Your objective:
Two lines in the data below mark the range: the one with "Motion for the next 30" and the one with "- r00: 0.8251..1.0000". Return both, along with every line between them, exactly.

Stored data:
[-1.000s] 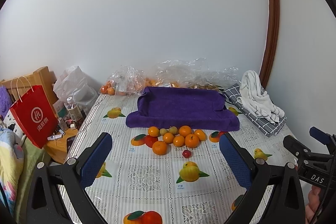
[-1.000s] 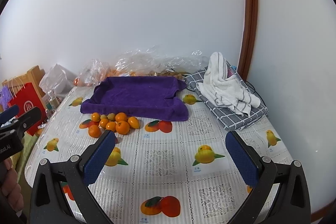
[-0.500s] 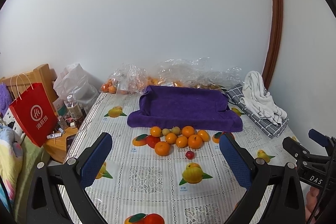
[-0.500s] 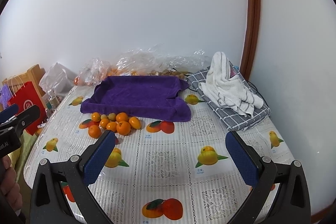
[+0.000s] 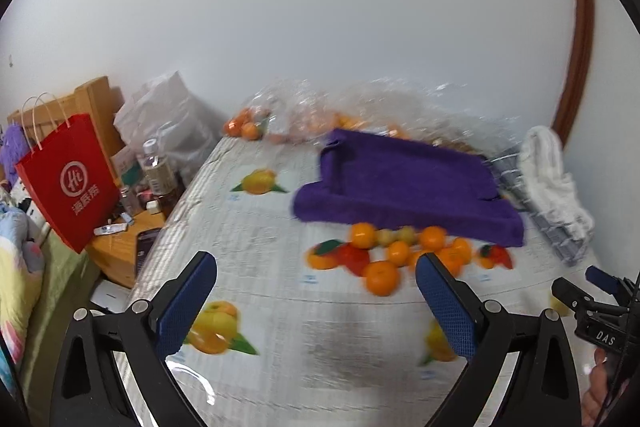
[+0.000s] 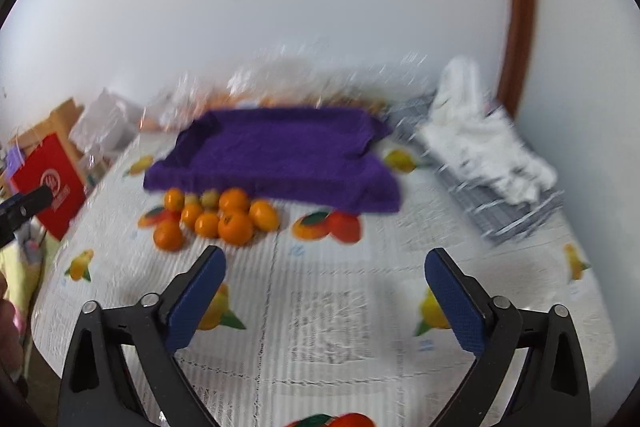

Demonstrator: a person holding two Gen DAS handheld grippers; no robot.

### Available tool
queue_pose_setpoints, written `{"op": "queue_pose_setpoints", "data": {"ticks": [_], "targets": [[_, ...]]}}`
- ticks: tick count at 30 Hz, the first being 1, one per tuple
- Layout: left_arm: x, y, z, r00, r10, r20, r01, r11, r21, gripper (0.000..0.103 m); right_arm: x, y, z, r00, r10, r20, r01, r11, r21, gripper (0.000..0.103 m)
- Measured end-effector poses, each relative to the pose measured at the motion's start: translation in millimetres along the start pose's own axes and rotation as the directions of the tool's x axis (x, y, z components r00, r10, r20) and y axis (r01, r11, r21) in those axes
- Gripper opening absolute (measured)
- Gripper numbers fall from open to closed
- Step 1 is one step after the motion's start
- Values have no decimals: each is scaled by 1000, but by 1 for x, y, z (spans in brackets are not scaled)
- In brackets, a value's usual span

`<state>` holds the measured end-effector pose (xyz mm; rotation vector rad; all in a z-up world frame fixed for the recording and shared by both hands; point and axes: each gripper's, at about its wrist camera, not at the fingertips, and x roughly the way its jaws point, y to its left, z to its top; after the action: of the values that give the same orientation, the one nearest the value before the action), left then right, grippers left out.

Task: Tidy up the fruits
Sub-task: 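Move both grippers down toward the cluster of small oranges, then close the right gripper on a small orange while the left gripper grasps another orange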

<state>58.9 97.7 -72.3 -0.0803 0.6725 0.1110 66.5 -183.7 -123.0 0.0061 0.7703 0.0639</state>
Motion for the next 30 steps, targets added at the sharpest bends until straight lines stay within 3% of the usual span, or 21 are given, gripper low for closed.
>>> {"op": "queue_pose_setpoints", "data": {"ticks": [1,3,10,16,30], "targets": [[6,3,-2,1000,15,-13,-15,1000,7,101,13,3,-2,999,16,-30,-16,1000,-3,85],[28,14,-7,997,29,-70,-28,1000,8,100,37,11,-6,997,38,-69,-38,999,-11,81],[74,37,-34,987,34,-156,-36,999,-5,99,81,37,-3,999,38,-20,-40,992,-118,61],[99,39,-43,979,23,-203,-28,999,-21,97,123,32,12,993,78,-92,-91,985,-149,50],[129,11,-45,964,-122,-238,130,991,15,94,163,42,35,972,183,-149,-210,958,-196,50]]}}
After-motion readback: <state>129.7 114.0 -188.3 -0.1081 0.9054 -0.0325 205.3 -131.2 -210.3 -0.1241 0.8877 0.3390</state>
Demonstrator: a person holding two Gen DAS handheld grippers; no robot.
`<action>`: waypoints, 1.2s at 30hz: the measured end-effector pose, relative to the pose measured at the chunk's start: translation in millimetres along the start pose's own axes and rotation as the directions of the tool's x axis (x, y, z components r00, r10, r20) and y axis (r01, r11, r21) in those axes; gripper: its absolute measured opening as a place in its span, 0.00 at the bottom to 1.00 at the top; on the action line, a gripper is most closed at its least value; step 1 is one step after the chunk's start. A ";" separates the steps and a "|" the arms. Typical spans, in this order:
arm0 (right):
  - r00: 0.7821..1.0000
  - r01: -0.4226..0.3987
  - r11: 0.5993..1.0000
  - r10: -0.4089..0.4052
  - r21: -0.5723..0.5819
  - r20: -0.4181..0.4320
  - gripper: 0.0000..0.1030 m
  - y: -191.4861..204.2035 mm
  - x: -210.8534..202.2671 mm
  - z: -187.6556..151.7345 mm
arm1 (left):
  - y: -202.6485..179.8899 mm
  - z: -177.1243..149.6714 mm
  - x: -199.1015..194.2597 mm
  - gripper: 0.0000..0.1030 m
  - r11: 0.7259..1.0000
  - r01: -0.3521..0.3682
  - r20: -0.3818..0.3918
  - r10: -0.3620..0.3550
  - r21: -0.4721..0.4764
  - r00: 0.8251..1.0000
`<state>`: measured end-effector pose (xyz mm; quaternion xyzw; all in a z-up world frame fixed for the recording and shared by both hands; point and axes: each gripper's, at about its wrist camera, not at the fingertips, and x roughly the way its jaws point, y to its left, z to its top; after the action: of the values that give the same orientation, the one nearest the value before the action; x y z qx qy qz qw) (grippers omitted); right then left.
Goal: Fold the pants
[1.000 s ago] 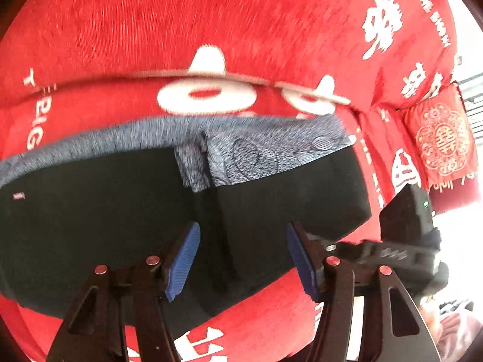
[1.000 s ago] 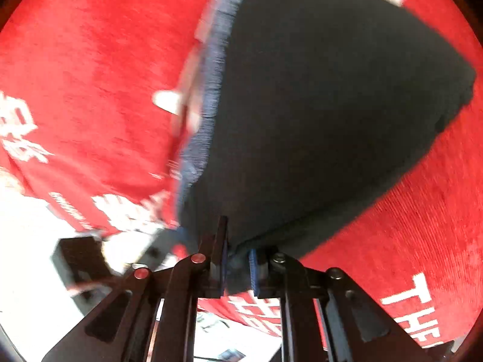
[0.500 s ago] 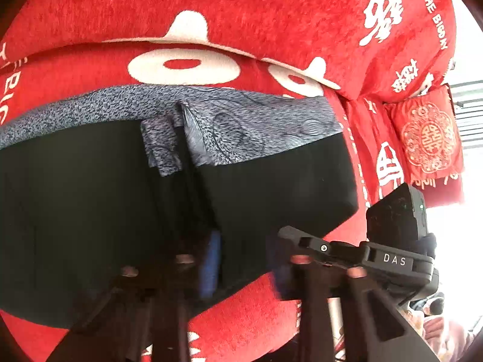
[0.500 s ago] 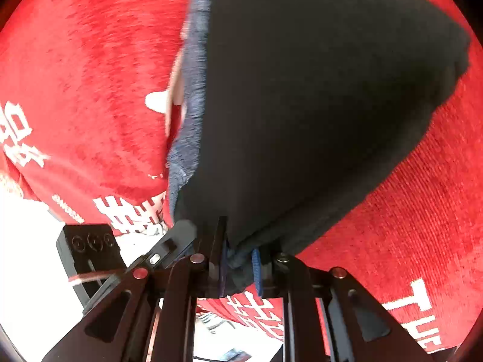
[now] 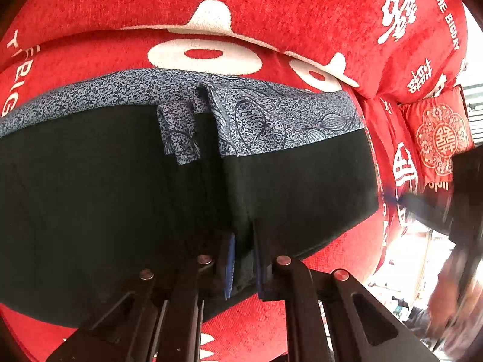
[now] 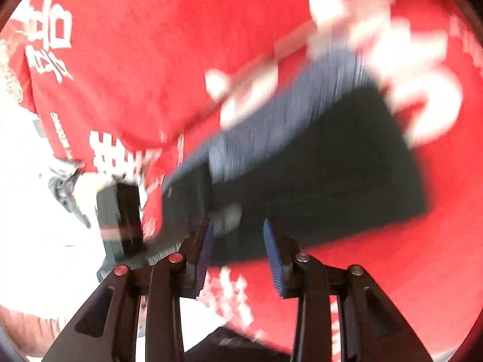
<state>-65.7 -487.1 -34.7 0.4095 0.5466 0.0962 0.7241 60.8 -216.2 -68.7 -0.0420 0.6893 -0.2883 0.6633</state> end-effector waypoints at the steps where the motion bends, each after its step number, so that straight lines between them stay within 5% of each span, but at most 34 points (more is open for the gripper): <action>1: 0.997 0.043 0.999 -0.042 -0.015 0.065 0.54 -4.6 -15.6 20.7 | 0.0 0.0 0.4 0.13 1.000 0.000 0.001 0.000 -0.002 1.000; 2: 0.991 0.082 0.997 -0.079 -0.018 0.104 0.70 -7.0 -20.5 35.3 | -0.2 -0.3 0.5 0.13 1.000 -0.002 0.001 0.002 -0.002 1.000; 5: 0.965 0.222 0.974 -0.214 -0.039 0.150 0.72 -30.1 -24.0 76.4 | -1.2 -1.8 -0.5 0.13 1.000 -0.013 0.002 0.013 0.007 1.000; 7: 0.964 0.248 0.969 -0.245 -0.015 0.099 0.67 -45.7 -10.2 96.8 | -1.5 -1.5 -0.1 0.13 1.000 -0.015 0.004 0.015 0.009 1.000; 10: 0.986 0.165 0.983 -0.162 0.078 -0.047 0.43 -77.7 22.1 113.0 | -0.8 -1.5 -0.4 0.13 1.000 -0.013 0.006 0.013 -0.002 1.000; 14: 0.983 0.173 0.982 -0.168 0.070 -0.080 0.37 -71.4 23.4 117.6 | -2.6 -2.0 -1.6 0.13 0.999 -0.036 0.006 0.036 0.006 0.999; 16: 0.963 0.256 0.967 -0.254 0.004 -0.086 0.37 -63.7 21.6 112.2 | -5.9 -2.8 -0.3 0.14 0.999 -0.049 0.013 0.048 0.025 0.999; 18: 0.900 0.419 0.899 -0.430 -0.125 -0.075 0.47 -50.8 42.6 104.7 | -10.6 -2.1 2.5 0.14 0.995 -0.093 0.015 0.093 0.041 0.996; 20: 0.853 0.504 0.835 -0.521 -0.221 -0.022 0.54 -34.0 58.5 99.7 | -12.0 -0.7 2.3 0.21 0.992 -0.126 0.012 0.126 0.028 0.992; 22: 0.834 0.534 0.809 -0.551 -0.243 -0.001 0.58 -22.2 63.1 93.0 | -10.9 -0.9 -1.0 0.45 0.984 -0.175 0.023 0.175 0.014 0.984; 26: 0.795 0.601 0.762 -0.602 -0.241 0.079 0.58 0.9 47.4 75.7 | -2.1 -8.0 -16.5 0.54 0.976 -0.218 0.066 0.218 -0.006 0.974; 28: 0.800 0.598 0.762 -0.586 -0.248 0.128 0.58 16.0 35.7 63.1 | 5.2 -13.8 -24.2 0.58 0.971 -0.238 0.080 0.239 -0.026 0.968; 31: 0.858 0.513 0.814 -0.493 -0.273 0.142 0.58 41.7 30.6 43.7 | 17.6 -22.4 -32.5 0.58 0.961 -0.270 0.083 0.274 -0.051 0.958; 34: 0.916 0.391 0.870 -0.401 -0.301 0.031 0.58 68.1 75.7 23.4 | 34.3 -31.5 -40.8 0.58 0.949 -0.302 0.076 0.309 -0.093 0.948; 36: 0.918 0.360 0.878 -0.393 -0.316 -0.047 0.58 77.9 112.7 8.1 | 47.4 -38.9 -47.3 0.58 0.940 -0.315 0.071 0.326 -0.127 0.943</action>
<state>8.6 -374.6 -60.1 0.1740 0.6335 0.0580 0.7517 45.2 -142.7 -49.9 0.0201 0.6713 -0.1344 0.7286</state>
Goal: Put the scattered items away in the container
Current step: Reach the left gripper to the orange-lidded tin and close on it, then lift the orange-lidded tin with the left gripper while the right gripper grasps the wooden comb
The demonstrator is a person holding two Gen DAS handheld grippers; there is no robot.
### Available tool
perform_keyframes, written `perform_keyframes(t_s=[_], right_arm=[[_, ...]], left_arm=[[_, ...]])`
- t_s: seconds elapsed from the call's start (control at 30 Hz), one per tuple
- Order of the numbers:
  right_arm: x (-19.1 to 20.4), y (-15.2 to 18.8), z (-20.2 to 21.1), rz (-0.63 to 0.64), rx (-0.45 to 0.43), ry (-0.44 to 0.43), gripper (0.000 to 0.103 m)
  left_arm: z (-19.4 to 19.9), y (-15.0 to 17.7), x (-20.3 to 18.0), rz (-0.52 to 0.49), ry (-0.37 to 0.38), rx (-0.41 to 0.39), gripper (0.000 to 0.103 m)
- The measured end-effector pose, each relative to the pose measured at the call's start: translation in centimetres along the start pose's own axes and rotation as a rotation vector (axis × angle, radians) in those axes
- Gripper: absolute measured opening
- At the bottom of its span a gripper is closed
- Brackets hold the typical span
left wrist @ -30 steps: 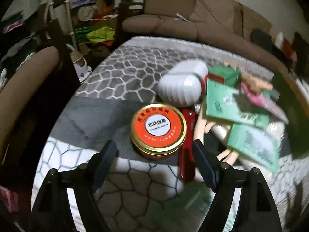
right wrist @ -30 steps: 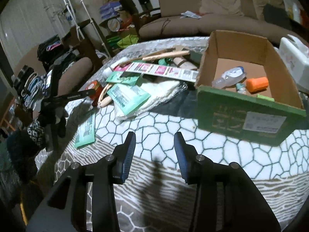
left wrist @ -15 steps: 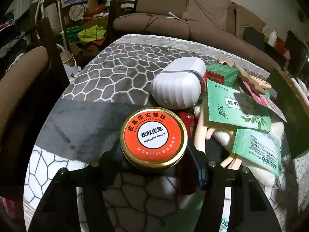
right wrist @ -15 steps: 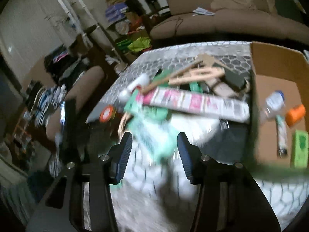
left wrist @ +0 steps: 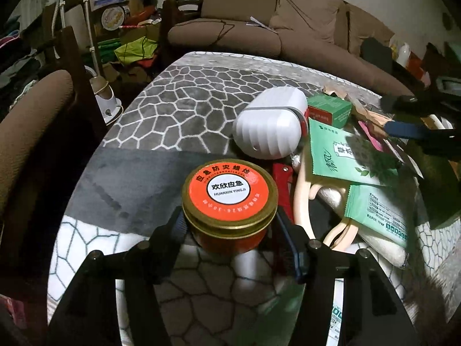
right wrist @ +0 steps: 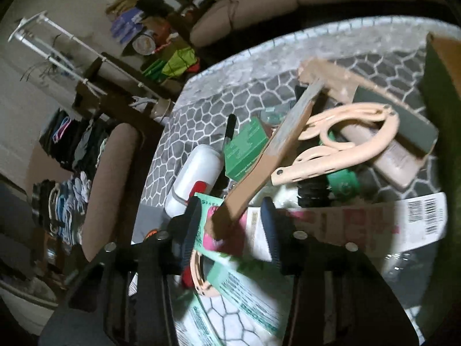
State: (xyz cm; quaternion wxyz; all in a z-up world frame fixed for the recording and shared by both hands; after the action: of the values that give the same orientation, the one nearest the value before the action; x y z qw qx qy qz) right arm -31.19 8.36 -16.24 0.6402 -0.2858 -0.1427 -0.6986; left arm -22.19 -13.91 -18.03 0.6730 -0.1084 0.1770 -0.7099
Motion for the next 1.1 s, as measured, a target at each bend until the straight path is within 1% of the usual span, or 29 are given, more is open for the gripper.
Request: perform_keyframes(t_s=[0.07, 0.13, 0.17, 0.23, 0.3, 0.43, 0.5, 0.57, 0.67, 0.77, 0.8, 0.87, 0.93, 1.0, 1.1], right_arm=[[-0.4, -0.5, -1.0, -0.031, 0.016, 0.016, 0.038], [-0.6, -0.9, -1.6, -0.046, 0.027, 0.032, 0.03], [-0.5, -1.0, -1.7, -0.04, 0.025, 0.035, 0.027], [0.0, -0.8, -1.5, -0.023, 0.013, 0.025, 0.01], [0.2, -0.6, -1.1, -0.011, 0.01, 0.019, 0.001], [0.7, -0.1, 0.3, 0.014, -0.013, -0.002, 0.001], [1.4, 0.4, 1.6, 0.042, -0.027, -0.021, 0.001], [2.6, 1.4, 3.5, 0.084, -0.046, -0.035, 0.001], [4.8, 4.1, 8.0, 0.176, -0.08, -0.024, 0.001], [5.6, 7.8, 13.0, 0.243, -0.113, 0.002, 0.001], [5.6, 9.0, 14.5, 0.256, -0.12, 0.008, 0.001], [5.0, 11.3, 17.1, 0.255, -0.129, 0.005, 0.001], [4.0, 12.5, 18.4, 0.228, -0.127, -0.019, 0.001], [2.8, 12.5, 18.4, 0.187, -0.117, -0.044, 0.003], [1.4, 11.1, 16.3, 0.107, -0.09, -0.109, 0.006]], left_arm=[[0.8, -0.1, -0.3, -0.014, 0.003, -0.01, 0.059], [1.8, -0.2, -1.0, -0.046, 0.0, -0.027, 0.059], [2.2, -0.2, -1.4, -0.064, -0.002, -0.032, 0.059], [3.1, -0.2, -2.1, -0.081, 0.008, -0.046, 0.059], [3.9, -0.1, -2.6, -0.091, 0.019, -0.054, 0.059], [5.8, 0.1, -3.4, -0.104, 0.038, -0.074, 0.059], [6.9, 0.4, -3.6, -0.105, 0.039, -0.09, 0.058], [8.4, 1.0, -4.3, -0.114, 0.062, -0.103, 0.058], [10.7, 2.2, -5.6, -0.104, 0.1, -0.122, 0.058], [12.5, 4.5, -8.1, -0.116, 0.153, -0.102, 0.058], [13.0, 5.6, -9.2, -0.137, 0.16, -0.092, 0.058], [13.8, 7.4, -11.0, -0.194, 0.143, -0.082, 0.058], [14.3, 8.9, -11.1, -0.199, 0.13, -0.082, 0.058], [14.6, 9.7, -10.2, -0.178, 0.12, -0.082, 0.058], [14.2, 9.5, -8.5, -0.139, 0.09, -0.073, 0.058]])
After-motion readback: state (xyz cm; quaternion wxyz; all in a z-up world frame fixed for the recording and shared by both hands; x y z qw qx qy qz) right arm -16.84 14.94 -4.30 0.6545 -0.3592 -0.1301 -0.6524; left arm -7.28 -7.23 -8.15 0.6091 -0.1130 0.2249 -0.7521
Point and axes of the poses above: each gripper's, at about its wrist camera, not at the fingertips, and z roughly against the way its jaws point, x to its left, y to its underside, the point moved 8 cm from there along -z, roughly the way its jaws point, and after that the axes turned 15 degrees about x, right-handed, at the moved point
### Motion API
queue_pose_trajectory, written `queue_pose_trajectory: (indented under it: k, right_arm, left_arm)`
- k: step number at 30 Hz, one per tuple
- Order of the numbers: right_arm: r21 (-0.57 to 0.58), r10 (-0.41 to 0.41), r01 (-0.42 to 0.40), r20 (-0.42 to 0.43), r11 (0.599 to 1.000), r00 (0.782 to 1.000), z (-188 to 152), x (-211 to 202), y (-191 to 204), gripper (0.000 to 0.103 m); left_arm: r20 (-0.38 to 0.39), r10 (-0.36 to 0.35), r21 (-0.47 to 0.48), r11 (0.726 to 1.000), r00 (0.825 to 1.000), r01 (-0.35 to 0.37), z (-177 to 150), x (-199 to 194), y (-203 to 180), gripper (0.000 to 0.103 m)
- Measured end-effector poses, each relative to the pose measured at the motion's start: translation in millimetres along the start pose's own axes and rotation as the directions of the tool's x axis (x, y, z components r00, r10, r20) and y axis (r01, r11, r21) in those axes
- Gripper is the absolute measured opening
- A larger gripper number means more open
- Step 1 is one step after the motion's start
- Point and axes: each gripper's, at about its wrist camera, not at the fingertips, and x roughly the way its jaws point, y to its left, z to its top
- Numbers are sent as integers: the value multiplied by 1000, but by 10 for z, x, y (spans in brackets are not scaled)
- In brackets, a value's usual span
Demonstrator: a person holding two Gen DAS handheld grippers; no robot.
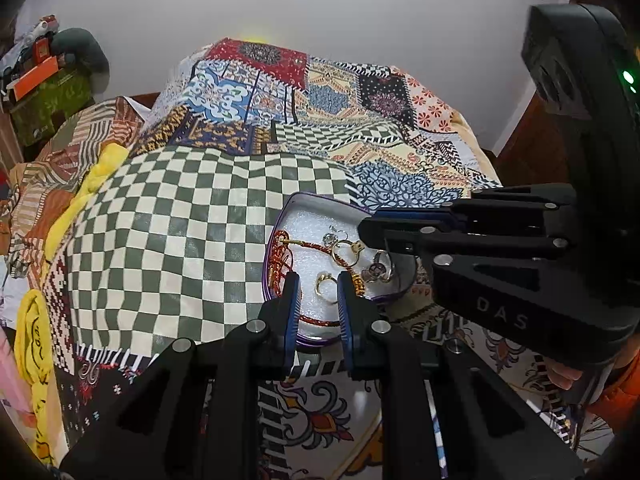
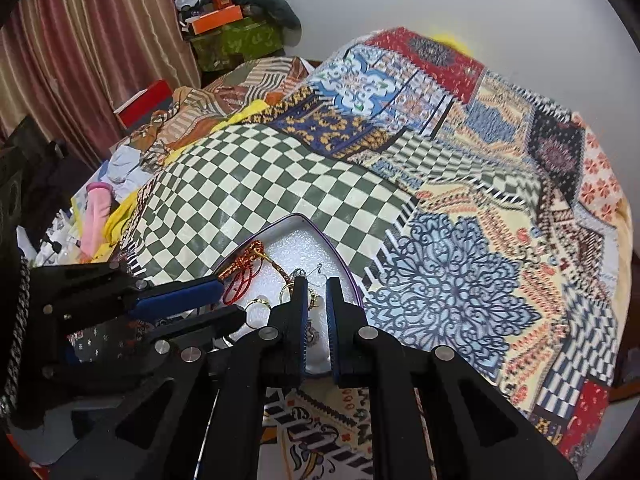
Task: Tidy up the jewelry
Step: 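Lower both gold rings into the tin and open both tools, then move both tools back to the remaining rings on the bedspread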
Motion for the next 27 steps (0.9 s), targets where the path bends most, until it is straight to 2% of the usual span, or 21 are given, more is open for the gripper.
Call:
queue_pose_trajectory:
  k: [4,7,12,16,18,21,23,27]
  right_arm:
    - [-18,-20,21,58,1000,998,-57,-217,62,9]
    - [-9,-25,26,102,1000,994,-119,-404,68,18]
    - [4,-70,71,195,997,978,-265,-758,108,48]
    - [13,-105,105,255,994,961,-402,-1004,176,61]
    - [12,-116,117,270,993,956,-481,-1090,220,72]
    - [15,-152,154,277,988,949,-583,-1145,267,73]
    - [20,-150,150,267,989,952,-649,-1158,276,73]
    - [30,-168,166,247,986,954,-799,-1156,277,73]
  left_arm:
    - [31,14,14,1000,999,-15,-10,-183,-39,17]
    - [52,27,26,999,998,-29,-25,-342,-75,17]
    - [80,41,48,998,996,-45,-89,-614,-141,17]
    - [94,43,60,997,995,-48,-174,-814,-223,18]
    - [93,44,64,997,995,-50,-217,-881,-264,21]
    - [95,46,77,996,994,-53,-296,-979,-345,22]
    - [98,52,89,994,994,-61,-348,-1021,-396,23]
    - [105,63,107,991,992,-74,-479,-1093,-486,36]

Response box:
Motion for the next 30 steps, targets added at the sharpest bends until straight lines stay within 3% of the usual span, or 21 are given, gripper low for closed.
>>> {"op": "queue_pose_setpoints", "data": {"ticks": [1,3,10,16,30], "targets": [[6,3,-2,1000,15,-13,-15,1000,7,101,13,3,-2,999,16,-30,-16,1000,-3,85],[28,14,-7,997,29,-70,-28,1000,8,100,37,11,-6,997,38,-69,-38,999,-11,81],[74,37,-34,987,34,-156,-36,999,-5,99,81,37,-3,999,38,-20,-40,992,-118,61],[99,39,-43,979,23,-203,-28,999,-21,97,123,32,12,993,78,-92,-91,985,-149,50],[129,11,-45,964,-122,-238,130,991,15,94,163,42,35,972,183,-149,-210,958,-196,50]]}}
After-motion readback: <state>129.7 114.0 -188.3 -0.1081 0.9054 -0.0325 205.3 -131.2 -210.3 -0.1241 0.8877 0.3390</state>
Demonstrator: a person holding two Gen DAS handheld grippers; no robot.
`<action>`: waypoints, 1.2s at 30hz: the measured end-effector pose, relative to the pose measured at the chunk's start: translation in millimetres along the start pose's own axes and rotation as the directions of the tool's x axis (x, y, z components r00, r10, r20) and y axis (r01, r11, r21) in those axes; gripper: its absolute measured opening as a place in its span, 0.00 at the bottom to 1.00 at the top; on the action line, a gripper is most closed at its least value; step 1 is one step after the chunk's start. A ";" separates the steps and a "|" the arms. Typical spans, in this order:
arm0 (right):
  - r00: 0.7821..1.0000
  - r01: -0.4226..0.3987
  - r11: 0.5993..1.0000
  - r10: -0.4089..0.4052
  - r21: -0.5723..0.5819
  - r20: -0.4181..0.4320
  - gripper: 0.0000..0.1030 m
  - y: -191.4861..204.2035 mm
  - x: -210.8534..202.2671 mm
  - z: -187.6556..151.7345 mm
arm1 (left):
  - y: -202.6485..179.8899 mm
  - z: -177.1243..149.6714 mm
  - x: -199.1015..194.2597 mm
  - gripper: 0.0000..0.1030 m
  - r11: 0.7259..1.0000
  - r01: -0.3521..0.3682
  - r20: -0.3818..0.3918
  - r10: -0.3620..0.3550
  - r21: -0.4721..0.4764
  - r00: 0.8251..1.0000

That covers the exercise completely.